Indeed, judging by the performance of the Bank Index (BKX) and the Broker Dealer Index (XBD), financial institutions seem to be quite at home with the idea of higher interest rates. This, we are told by some experts, is because higher rates allow banks to loan more money. Insurers also generate more returns on their investment portfolios with rising rates without having to rely on premiums.
Despite the nearly 9% jump in the Treasury Yield Index (TNX) on Friday, July 5, bank stocks were up by an average of 2.62% while broker/dealers were up 2.39%. Both the XBD and the BKX made new 52-week highs in contrast t the S&P 500, which is still below its previous high from May.
Rising rates aren’t good for everyone, however.
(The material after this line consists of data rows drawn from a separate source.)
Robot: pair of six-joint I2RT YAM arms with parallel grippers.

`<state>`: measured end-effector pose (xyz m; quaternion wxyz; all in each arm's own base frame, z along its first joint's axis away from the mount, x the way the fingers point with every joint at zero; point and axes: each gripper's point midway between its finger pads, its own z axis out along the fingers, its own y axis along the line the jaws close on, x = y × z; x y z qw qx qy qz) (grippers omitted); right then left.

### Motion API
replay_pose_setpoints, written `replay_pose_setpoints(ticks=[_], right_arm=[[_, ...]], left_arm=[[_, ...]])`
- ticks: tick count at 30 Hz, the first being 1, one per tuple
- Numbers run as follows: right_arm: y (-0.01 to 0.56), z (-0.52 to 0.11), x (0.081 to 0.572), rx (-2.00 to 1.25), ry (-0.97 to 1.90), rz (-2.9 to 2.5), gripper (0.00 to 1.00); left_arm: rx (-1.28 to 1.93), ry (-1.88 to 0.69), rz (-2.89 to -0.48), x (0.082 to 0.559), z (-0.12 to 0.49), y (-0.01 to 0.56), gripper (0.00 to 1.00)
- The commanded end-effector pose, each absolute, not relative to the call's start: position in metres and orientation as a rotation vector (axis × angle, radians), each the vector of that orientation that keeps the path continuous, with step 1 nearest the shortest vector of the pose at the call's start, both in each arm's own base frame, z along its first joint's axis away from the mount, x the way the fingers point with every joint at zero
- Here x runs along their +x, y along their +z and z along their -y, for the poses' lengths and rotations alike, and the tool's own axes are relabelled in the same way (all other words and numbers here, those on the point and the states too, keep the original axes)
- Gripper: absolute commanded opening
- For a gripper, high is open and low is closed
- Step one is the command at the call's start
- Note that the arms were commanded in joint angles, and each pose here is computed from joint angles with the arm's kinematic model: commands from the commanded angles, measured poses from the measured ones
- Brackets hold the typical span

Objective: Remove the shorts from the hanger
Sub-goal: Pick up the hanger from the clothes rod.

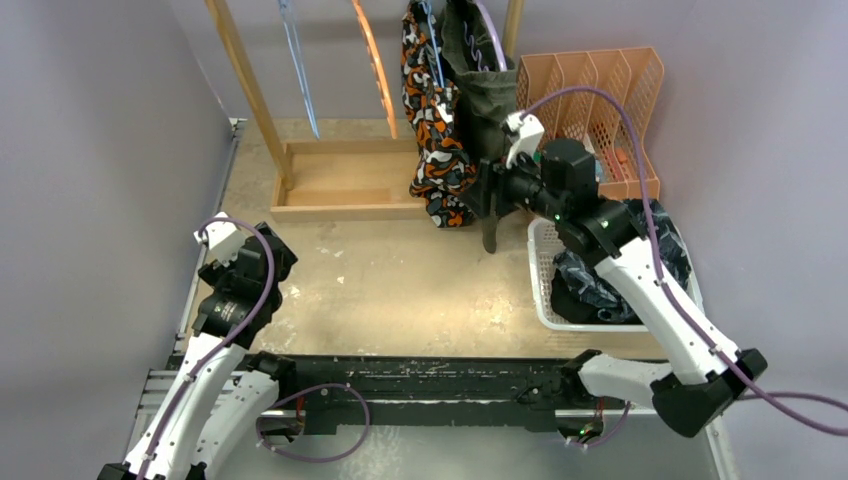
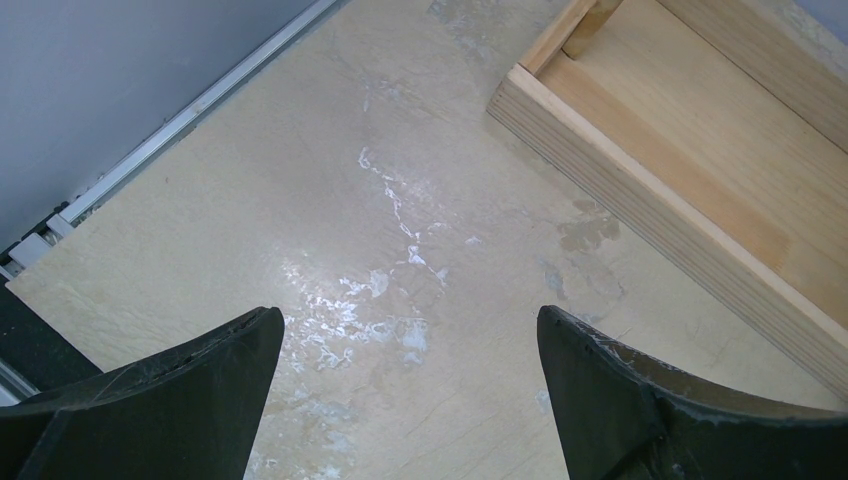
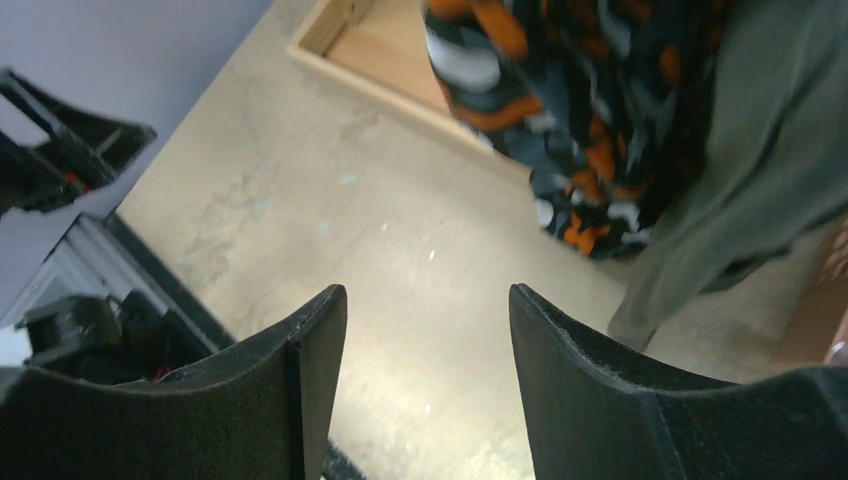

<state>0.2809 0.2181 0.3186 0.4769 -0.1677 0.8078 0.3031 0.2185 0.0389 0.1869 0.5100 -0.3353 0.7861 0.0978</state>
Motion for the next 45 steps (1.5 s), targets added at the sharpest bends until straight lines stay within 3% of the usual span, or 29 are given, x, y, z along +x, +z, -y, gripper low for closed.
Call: replay_pose_setpoints(ticks=[1, 8, 20, 37, 45], right_arm=[[0.387, -0.209, 0.31, -0.377, 0.473, -1.822, 0.63], [0.431, -0.196, 0.351, -0.216, 0.249, -1.724, 0.63], [0.452, -0.243, 0.385, -0.214, 0.351, -1.704, 0.62], [0.43, -0.262, 0.429, -0.133, 0.167, -1.761, 0.57], [0.417, -0.26, 0.442, -0.066, 0.122, -1.752, 0.6]], left_arm=[[-0.807, 0.232, -1.864, 0.223, -0.04, 0.191, 0.98], [-0.81, 0.239, -1.865, 0.222, -0.041, 0.191, 0.98], [-0.804, 0.244, -1.874, 0.224, -0.04, 0.189, 0.98], [-0.802, 0.232, -1.862, 0.223, -0.04, 0.193, 0.98], [-0.797, 0.223, -1.865, 0.223, -0.039, 0.193, 0.98]])
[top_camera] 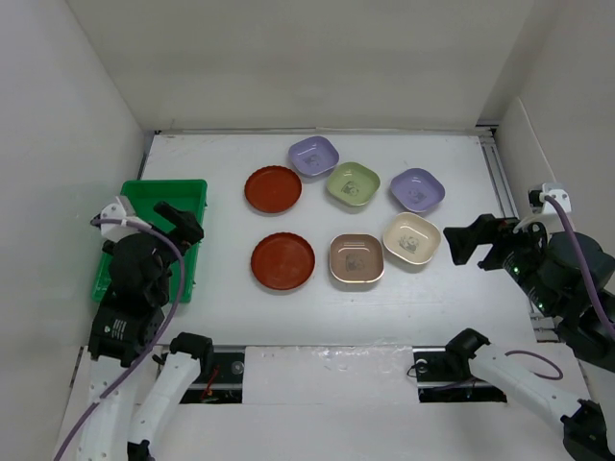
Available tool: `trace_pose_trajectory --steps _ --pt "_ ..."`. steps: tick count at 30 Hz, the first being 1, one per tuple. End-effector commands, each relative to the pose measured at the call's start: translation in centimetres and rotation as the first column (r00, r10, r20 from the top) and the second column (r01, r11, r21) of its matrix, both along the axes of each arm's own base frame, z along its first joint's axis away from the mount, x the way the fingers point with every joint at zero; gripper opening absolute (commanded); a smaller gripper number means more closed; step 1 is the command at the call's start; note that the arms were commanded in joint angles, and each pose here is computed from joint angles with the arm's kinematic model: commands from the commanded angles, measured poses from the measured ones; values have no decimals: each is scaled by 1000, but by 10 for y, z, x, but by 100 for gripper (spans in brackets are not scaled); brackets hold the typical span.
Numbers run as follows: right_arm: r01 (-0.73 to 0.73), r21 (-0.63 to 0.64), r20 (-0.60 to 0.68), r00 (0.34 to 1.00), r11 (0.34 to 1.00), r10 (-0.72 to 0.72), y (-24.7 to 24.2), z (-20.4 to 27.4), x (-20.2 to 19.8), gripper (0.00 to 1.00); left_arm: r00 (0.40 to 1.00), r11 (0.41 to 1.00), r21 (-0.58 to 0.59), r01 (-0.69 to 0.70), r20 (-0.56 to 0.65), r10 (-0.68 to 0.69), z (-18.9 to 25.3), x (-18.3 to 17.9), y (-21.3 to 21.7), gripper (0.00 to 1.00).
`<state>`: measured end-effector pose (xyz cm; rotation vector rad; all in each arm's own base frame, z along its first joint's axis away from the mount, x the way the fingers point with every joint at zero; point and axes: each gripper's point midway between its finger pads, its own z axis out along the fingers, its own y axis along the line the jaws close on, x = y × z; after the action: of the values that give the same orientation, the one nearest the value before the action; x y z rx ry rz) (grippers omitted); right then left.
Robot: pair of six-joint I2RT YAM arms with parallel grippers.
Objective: Place the plates into the plastic bin on the countertop
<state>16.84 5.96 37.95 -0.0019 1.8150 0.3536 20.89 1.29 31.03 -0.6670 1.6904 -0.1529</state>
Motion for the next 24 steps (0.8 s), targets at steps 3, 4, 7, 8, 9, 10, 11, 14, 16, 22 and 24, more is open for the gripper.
trace_pose_trajectory --steps 3,4,7,8,9,10,11,14,16,22,24 --pt "-26 16 35 999 1000 25 8 6 6 100 930 938 -51 344 -120 -348 -23 45 -72 100" --pt "-39 21 37 999 999 38 12 6 8 100 904 921 -78 382 -174 -390 -45 60 -84 100" --pt "-72 21 25 997 997 71 22 0 11 100 858 878 -173 447 -197 -475 -73 66 -115 100" --pt "-81 23 24 996 996 80 23 0 11 100 858 885 -155 438 -221 -463 -80 66 -124 100" --pt "-81 16 12 997 997 80 24 -6 12 100 859 891 -167 421 -242 -451 -89 65 -130 100" --pt "-91 16 7 996 996 91 27 -9 13 100 856 897 -158 414 -267 -442 -95 63 -135 100" --pt "-91 16 7 996 996 91 27 -9 13 100 837 907 -139 397 -350 -420 -120 60 -139 100" --pt "-110 19 3 994 994 110 31 -11 13 100 813 940 -89 330 -479 -331 -155 52 -147 100" --pt "-121 21 2 993 992 121 34 -13 14 100 803 951 -66 302 -520 -291 -175 43 -148 100" --pt "-143 35 17 990 989 143 35 -13 8 100 787 980 -95 176 -584 -198 -223 19 -136 100" --pt "-157 24 10 988 987 156 37 -17 8 100 782 983 -99 157 -595 -185 -234 15 -133 98"
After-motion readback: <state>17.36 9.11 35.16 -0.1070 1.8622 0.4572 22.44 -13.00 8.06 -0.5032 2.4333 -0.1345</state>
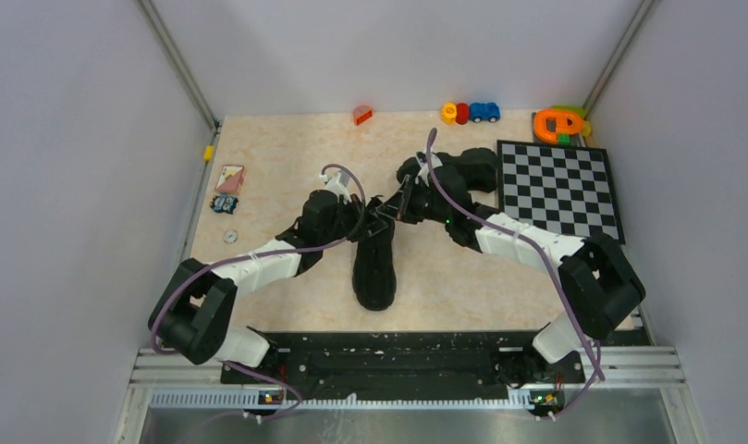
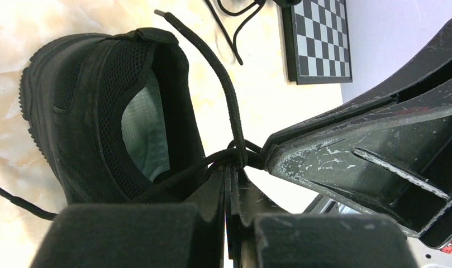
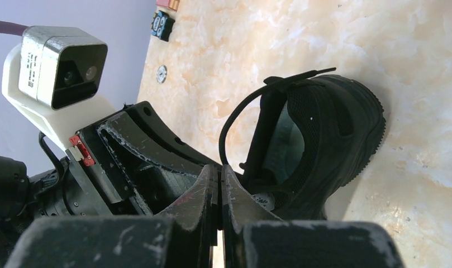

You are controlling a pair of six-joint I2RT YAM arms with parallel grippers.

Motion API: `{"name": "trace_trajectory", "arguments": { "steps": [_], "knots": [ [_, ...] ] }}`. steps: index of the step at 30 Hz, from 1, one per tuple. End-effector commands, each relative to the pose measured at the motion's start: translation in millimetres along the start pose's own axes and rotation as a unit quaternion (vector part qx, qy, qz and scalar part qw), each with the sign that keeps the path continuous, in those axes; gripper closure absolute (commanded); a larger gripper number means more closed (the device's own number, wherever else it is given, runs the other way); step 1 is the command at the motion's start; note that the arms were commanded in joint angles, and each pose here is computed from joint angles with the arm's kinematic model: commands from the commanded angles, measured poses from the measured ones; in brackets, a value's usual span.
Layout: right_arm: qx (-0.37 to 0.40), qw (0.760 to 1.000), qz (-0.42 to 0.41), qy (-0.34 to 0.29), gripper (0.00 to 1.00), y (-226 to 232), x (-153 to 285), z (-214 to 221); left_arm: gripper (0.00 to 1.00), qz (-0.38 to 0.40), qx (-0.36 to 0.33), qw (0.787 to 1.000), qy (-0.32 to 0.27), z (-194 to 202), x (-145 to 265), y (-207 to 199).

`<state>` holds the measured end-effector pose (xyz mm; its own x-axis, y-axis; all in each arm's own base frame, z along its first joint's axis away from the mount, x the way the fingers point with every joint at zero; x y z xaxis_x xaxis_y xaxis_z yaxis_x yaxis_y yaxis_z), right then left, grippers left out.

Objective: Tie the shoes
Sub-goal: Cross the shoelace with the shoelace.

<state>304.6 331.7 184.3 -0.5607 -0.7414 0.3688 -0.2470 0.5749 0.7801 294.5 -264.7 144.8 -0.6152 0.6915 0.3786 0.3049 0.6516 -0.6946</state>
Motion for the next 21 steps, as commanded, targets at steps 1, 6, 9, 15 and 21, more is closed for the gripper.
{"name": "trace_trajectory", "arguments": {
  "steps": [1, 6, 9, 15, 21],
  "knots": [
    [0.011, 0.998, -0.054, -0.039, 1.0, 49, 12, -23, 1.0, -0.005, -0.03, 0.999, -0.036, -20, -7, -4],
    [0.001, 0.998, -0.049, -0.032, 1.0, 50, 12, -16, 1.0, -0.016, -0.045, 0.998, -0.047, -25, -10, 0],
    [-0.009, 0.998, -0.05, -0.027, 1.0, 52, 11, -10, 1.0, -0.019, -0.049, 0.998, -0.043, -25, -15, 3],
    [-0.039, 0.997, -0.052, -0.028, 1.0, 52, 14, 1, 1.0, -0.025, -0.071, 0.996, -0.054, -26, -21, 11],
    [-0.057, 0.996, -0.051, -0.05, 1.0, 57, 21, -4, 1.0, 0.005, -0.098, 0.994, -0.058, -23, -25, 7]
  ]
}}
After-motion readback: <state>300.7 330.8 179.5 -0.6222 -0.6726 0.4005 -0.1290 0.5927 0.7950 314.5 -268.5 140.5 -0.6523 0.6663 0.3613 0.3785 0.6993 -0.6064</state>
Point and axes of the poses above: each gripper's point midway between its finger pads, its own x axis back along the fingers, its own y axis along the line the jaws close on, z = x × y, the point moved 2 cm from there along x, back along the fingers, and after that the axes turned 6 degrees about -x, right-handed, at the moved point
Homebuilders and REITs are struggling under the weight of higher interest rates, as can be seen in the daily chart of the Dow Jones Equity REIT Index (DJR).
Yet rising rates are providing a near-term boost to home buying. As Dr. Ed Yardeni has pointed out, homebuyer’s initial reaction to rising mortgage rates has prompted would-be home buyers to close their deals as quickly as possible.
Could it be that the reason for the bank stock rally despite rising rates is that banks are benefiting from the short-term stimulating effect of mortgage activity? Once this wave of closings is completed, what then can we expect from bank performance? I would venture a guess that the bottoming 120-year cycle in 2014 will suck the wind out of banks’ sails , thus defeating the expectation of increased loan activity.